As I walked though the aisles of plants, picking out a modest amount of baby plants that needed to be tucked into a moist, earthen bed, my excitement mounted to the point where I ended up buying more plants than I had originally planned to buy. When I reported my purchases to my daughter I explained, “Do you remember the comedian who liked to claim, ‘The devil made me do it!?’ Well, the devil had nothing to do with my plant purchases. What happened was that an able-bodied gardener temporally took possession of my body and made me do it.”


Speaking of the devil, besides worrying about my post-surgical ability to bend enough to garden, I also worried about the overwhelming number of blood-sucking insects in my yard.


Most backyards have mosquitoes, but in addition to them, every single year for a period that coincides with garden planting, I have thick, black clouds of tiny bugs my family calls ‘no see-ums.’ Despite what we call them, you can see them and feel the ticklish sensation of them crawling on your skin. They like to buzz and bounce around like pinballs behind glasses, inside ear channels and at the nostrils. Some of the spots they steal blood from welt and itch, many other puncture spots produce an inch long blood dribble to show where they’ve been. No see-ums particularly like to draw blood from a person’s entire hairline, especially when the skin is damp with sweat. But that doesn’t mean they don’t also wander into a forest of head hair in search for a bloody picnic.
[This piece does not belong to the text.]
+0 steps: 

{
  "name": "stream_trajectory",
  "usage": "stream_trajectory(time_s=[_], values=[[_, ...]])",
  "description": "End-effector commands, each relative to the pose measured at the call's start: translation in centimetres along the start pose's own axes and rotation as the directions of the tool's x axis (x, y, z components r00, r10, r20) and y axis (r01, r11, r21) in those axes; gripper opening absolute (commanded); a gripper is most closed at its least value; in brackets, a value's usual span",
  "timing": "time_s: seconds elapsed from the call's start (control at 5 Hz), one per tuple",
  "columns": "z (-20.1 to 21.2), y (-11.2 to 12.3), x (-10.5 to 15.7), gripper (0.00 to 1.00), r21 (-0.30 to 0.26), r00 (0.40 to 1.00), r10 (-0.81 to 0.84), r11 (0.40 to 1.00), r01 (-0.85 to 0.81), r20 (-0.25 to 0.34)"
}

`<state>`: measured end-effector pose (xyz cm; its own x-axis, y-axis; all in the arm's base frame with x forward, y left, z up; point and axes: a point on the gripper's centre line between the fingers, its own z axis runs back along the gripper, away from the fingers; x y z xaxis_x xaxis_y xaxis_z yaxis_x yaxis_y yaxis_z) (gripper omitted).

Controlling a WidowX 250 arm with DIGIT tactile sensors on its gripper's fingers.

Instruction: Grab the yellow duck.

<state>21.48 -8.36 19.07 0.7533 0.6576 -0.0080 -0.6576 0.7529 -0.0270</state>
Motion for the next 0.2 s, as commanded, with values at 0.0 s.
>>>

The cloud of gnats covered my body as I picked up the clippings. I shook my head, swatted at the tips of my ears, swiped at my neck skin, and ran my dirty gloves up and down my bare arms. I asked out loud, “Lord, why did you create these bugs? Did they start out good, but turned bad like the fallen angels? That’s something I could believe, because they act like Satan’s emissaries!”
While trying to screw the water hose onto the spicket, one of the insects tried to land inside my left eye. That was too much for me. I dropped everything and ran into the house. As I washed up, I noticed blood trickles from the corner of my right eye, on my left temple and from the inside of my right ear. Itchy welts lined my entire hairline and in patches all over my scalp. The final insult was the swelling of my right eyelid.


The ‘no see-ums’ certainly took my mind off the anxiety I had about physically bending to do garden work. It’s getting easier. But what’s getting harder every time I go outside, is bending my mind to recognize those horrid bugs as God’s beloved creatures.